Texte intégral
RÉPUBLIQUE FRANÇAISE
AU NOM DU PEUPLE FRANÇAIS
COUR D'APPEL DE PARIS
L. 340-1 et suivants du Code de l'entrée et du séjour
des étrangers et du droit d'asile
ORDONNANCE DU 01 JANVIER 2025
(1 pages)
Numéro d'inscription au répertoire général et de décision : Q N° RG 24/06182 - N° Portalis 35L7-V-B7I-CKRLI
Décision déférée : ordonnance rendue le 30 décembre 2024, à 17h29, par le magistrat du siège du tribunal judiciaire de Bobigny
Nous, Violette Baty, conseiller à la cour d'appel de Paris, agissant par délégation du premier président de cette cour, assistée de Grégoire Grospellier, greffier aux débats et au prononcé de l'ordonnance,
APPELANTE
Mme [U] [L] [T]
née le 18 janvier 2001 à [Localité 1], de nationalité sierra leonaise
ayant pour avocat Me Tidiani Guindo, avocat au barreau de la Seine-Saint-Denis
MAINTENUE en zone d'attente de l'aéroport de : [2]
Tous les deux informés le31 décembre 2024 à 15h31, de la possibilité de faire valoir ses observations sur le caractère manifestement irrecevable de son appel, en application des dispositions de l'article R 342-14 du code de l'entrée et du séjour des étrangers et du droit d'asile
INTIMÉ
LE PREFET DE POLICE
Informé le 31 décembre 2024 à 15h31, de la possibilité de faire valoir ses observations sur le caractère manifestement irrecevable de l'appel, en application des dispositions de l'article R 342-14 du code de l'entrée et du séjour des étrangers et du droit d'asile,
MINISTÈRE PUBLIC, avisé de la date et de l'heure de l'audience
ORDONNANCE : contradictoire
- Vu l'ordonnance du 30 décembre 2024 du magistrat du siège du tribunal judiciaire de Bobigny autorisant le maintien de Mme [U] [L] [T] en zone d'attente à l'aéroport de [2] pour une durée de huit jours ;
- Vu l'appel interjeté le 30 décembre 2024, à 19h32, par Mme [U] [L] [T] ;
- Vu les observations reçues le 31 décembre 2024 à 17h05 par le conseil de Mme [U] [L] [T] ;
SUR QUOI,
Aux termes de l'article R. 743-11 du Code de l'entrée et du séjour des étrangers et du droit d'asile, l'appel doit être formé par une déclaration motivée et en cas d'appel manifestement irrecevable, aux termes de l'article L.342-7 du code de l'entrée et du séjour des étrangers et du droit d'asile, il peut être rejeté sans convocation préalable des parties ; dans le cas d'espèce, il était d'une bonne administration de la justice de faire application dudit article ;
En l'espèce, l'appel est irrecevable dès lors qu'il porte sur un moyen tiré des garanties présentées or, il résulte de l'article L 342-10 du code de l'entrée et du séjour des étrangers et du droit d'asile que " l'existence de garanties de représentation de l'étranger n'est pas à elle seule susceptible de justifier le refus de prolongation de son maintien en zone d'attente"; l'unique moyen est donc inopérant, en conséquence, l'appel est, en lui-même, irrecevable.
PAR CES MOTIFS
REJETONS la déclaration d'appel,
ORDONNONS la remise immédiate au procureur général d'une expédition de la présente ordonnance.

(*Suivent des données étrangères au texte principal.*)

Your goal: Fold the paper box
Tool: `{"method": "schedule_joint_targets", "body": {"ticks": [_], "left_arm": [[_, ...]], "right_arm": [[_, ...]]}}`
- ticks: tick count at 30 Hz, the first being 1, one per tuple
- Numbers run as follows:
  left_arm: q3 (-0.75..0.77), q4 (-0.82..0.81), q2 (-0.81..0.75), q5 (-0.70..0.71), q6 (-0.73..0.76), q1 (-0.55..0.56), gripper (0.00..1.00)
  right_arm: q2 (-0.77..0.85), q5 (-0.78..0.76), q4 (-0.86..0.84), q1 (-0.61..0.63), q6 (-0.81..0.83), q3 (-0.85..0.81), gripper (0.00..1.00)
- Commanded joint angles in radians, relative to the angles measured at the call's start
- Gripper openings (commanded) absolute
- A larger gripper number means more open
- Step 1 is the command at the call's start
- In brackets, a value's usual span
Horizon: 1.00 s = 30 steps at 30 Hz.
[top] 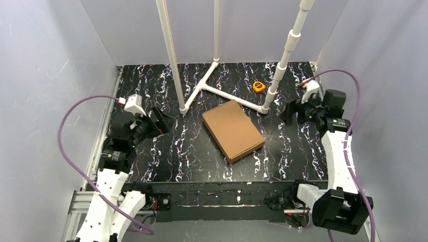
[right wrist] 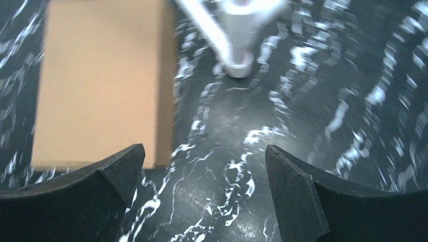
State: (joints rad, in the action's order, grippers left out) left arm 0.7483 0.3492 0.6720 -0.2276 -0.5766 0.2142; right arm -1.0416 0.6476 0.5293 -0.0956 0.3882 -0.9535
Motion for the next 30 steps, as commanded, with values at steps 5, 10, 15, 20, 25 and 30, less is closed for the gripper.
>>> {"method": "schedule_joint_targets", "body": {"ticks": [5, 10, 15, 20, 25, 30], "left_arm": [[0.426, 0.365, 0.083, 0.024, 0.233, -0.079, 0.98], [0.536, 0.396, 0.073, -0.044, 0.2, -0.079, 0.98], [0.534, 0.379, 0.055, -0.085, 0.139, -0.079, 0.98], [0.556, 0.373, 0.071, -0.114, 0.113, -0.079, 0.98], [0.566, 0.373, 0.084, -0.137, 0.095, -0.079, 0.98], [0.579, 0.384, 0.087, -0.153, 0.093, -0.079, 0.98]], "right_arm": [[0.021, -0.423, -0.167, -0.085, -0.371, -0.176, 0.98], [0.025, -0.356, -0.053, -0.085, -0.316, -0.367, 0.98], [0.049, -0.38, 0.028, -0.085, -0.382, -0.433, 0.98], [0.081, -0.429, 0.079, -0.085, -0.353, -0.467, 0.98], [0.098, -0.412, 0.095, -0.087, -0.356, -0.473, 0.99], [0.097, -0.377, 0.101, -0.101, -0.354, -0.457, 0.98]]}}
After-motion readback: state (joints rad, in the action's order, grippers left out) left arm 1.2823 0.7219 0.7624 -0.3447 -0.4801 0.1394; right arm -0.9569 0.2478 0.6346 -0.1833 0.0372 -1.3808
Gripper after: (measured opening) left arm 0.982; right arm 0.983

Fait à Paris le 01 janvier 2025 à 11h39
LE GREFFIER, LE PRÉSIDENT,
REÇU NOTIFICATION DE L'ORDONNANCE ET DE L'EXERCICE DES VOIES DE RECOURS :
Pour information :
L'ordonnance n'est pas susceptible d'opposition.

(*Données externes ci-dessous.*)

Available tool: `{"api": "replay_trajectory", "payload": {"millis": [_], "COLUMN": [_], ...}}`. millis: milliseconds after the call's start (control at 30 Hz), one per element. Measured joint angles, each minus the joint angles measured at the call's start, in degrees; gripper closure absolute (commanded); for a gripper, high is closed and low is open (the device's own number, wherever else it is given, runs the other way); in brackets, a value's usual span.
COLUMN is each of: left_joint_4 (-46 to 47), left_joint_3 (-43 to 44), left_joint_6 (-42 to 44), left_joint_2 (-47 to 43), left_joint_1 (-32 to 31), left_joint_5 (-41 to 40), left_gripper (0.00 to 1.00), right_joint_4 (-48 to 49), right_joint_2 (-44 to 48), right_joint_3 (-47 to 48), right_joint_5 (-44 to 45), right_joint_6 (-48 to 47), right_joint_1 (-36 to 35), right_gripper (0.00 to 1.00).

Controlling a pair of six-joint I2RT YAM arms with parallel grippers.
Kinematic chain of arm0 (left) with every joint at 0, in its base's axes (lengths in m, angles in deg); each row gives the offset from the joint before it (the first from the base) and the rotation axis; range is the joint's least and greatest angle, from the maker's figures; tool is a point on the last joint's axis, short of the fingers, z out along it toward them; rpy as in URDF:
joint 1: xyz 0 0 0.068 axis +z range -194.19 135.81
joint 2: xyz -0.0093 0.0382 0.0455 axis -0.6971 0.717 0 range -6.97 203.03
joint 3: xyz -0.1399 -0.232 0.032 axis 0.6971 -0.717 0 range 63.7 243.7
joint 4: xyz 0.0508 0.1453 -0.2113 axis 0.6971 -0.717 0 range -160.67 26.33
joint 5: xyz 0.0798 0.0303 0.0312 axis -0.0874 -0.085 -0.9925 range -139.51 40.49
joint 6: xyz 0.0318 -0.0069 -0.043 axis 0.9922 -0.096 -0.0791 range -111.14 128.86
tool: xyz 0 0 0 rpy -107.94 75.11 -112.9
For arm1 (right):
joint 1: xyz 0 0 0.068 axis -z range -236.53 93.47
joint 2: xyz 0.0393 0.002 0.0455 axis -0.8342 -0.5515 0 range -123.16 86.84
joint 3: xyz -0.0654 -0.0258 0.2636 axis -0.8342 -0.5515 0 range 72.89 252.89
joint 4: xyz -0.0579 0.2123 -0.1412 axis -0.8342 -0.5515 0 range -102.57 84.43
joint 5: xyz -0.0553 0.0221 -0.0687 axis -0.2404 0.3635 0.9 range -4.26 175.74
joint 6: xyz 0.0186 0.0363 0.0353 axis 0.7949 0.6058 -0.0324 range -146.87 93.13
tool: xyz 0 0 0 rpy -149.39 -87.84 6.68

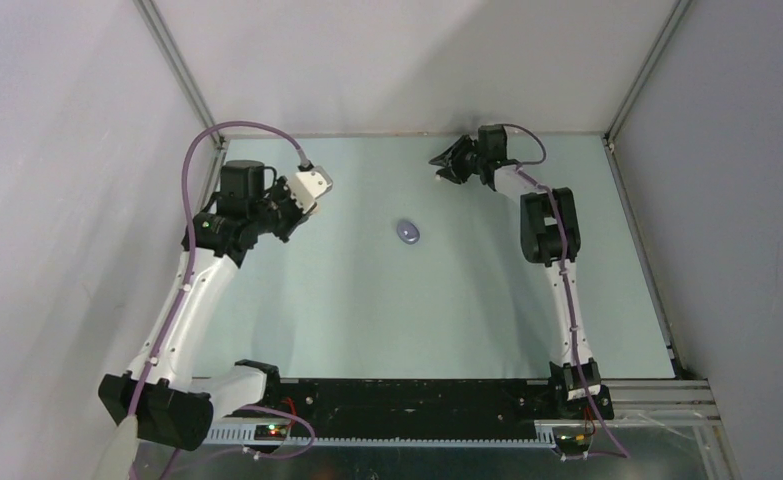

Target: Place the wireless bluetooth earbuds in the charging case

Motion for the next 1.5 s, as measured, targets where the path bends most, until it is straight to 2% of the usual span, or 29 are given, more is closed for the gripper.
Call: {"api": "replay_trajectory", "payload": {"millis": [167,333,600,767,867,1033,1133,1267,1500], "left_joint_4": [2.9,6.9,16.0,24.8,30.1,37.0,38.2,34.6,20.3], "left_joint_3": [-1.3,-4.5,-13.4,-19.3,-21.7,-22.3,-21.7,-17.0,-6.5], "left_joint_6": [-0.1,-0.1,-0.2,-3.2,-6.4,-10.3,-10.4,-5.7,7.1], "left_joint_2": [-1.7,-5.5,-11.1,-11.6,-11.0,-8.0,-5.4,-0.5,5.0], "left_joint_1": [0.0,0.0,0.0,0.0,0.0,-0.2,-0.3,-0.4,-0.4], "left_joint_5": [1.6,6.2,15.1,20.0,22.7,28.7,33.4,39.6,44.8], "left_gripper": [1.00,1.00,1.00,1.00,1.00,1.00,1.00,1.00,1.00], "right_joint_4": [1.7,2.5,-3.8,-6.6,-7.3,-8.2,-10.4,-12.7,-16.5], "right_joint_2": [7.2,16.0,27.8,39.9,45.9,55.8,59.6,60.8,57.8], "right_joint_3": [-12.8,-26.6,-37.5,-45.2,-46.7,-45.4,-42.0,-36.2,-30.1], "right_joint_5": [-4.9,-5.7,0.1,2.8,-1.0,-18.4,-25.7,-31.5,-33.7], "right_joint_6": [-2.7,-5.4,-16.9,-25.6,-32.8,-53.7,-66.3,-77.3,-87.7], "right_joint_1": [0.8,1.0,-0.2,-1.5,-1.6,-0.5,-1.7,-7.8,-17.0], "right_gripper": [0.53,0.49,0.40,0.33,0.34,0.29,0.29,0.28,0.28]}}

Le pourvoi en cassation est ouvert à l'étranger, à l'autorité administrative qui a prononcé le maintien en zone d'attente ou la rétention et au ministère public.
Le délai de pourvoi en cassation est de deux mois à compter de la notification.
Le pourvoi est formé par déclaration écrite remise au secrétariat greffe de la Cour de cassation par l'avocat au Conseil d'Etat et à la Cour de cassation constitué par le demandeur.
Notification effectuée aux parties par LRAR ou télécopie et/ou courriel.